Overview

Kapacitor Enterprise installations are similar to the single instance open source Kapacitor. The main difference is that there are more instances to install and configure.

The basic installation steps are:

Set up the configuration.
Start each of the members.
Add the members into a single cluster.
Start using the cluster.

Kapacitor Enterprise has only a single type of member, meaning every member of a cluster is the same and performs the same functions.

Terminology

The following terms are used frequently and need to be understood.

Member - A member is an instance of the Kapacitor Enterprise process typically running in a host or in a container.
Cluster - A set of members that are aware of each other.

Elasticity

Before getting into the details of installing and running an Kapacitor Enterprise cluster, let’s discuss some of the limitations of this release of clustering.

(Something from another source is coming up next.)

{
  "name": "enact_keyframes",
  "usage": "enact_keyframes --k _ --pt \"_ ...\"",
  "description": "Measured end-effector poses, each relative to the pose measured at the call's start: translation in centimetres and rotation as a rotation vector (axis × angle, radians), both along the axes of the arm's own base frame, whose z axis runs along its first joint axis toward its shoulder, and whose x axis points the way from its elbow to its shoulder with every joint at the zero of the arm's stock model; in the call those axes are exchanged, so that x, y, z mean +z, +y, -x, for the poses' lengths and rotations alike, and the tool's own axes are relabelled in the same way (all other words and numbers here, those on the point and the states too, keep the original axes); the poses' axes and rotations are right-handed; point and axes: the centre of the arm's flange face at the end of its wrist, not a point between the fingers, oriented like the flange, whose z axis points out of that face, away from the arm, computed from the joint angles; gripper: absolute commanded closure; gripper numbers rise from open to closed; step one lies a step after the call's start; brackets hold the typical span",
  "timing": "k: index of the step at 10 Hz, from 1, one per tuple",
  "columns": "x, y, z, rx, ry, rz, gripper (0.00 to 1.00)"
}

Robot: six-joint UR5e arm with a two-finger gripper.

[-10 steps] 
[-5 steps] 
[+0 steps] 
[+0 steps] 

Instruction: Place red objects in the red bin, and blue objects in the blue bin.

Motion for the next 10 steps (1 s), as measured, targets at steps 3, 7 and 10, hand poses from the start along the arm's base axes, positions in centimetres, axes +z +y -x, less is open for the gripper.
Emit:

This release of Kapacitor Enterprise is not elastic. Adding and removing members from the cluster dynamically can cause the cluster to get out of sync with itself. To prevent synchronization issues, decide in advance how many members you want to run.

Define a clustered set of members before defining any tasks, alert handlers, etc.

You can add or remove members once a cluster is running, but this must be done correctly. See step 4 for details.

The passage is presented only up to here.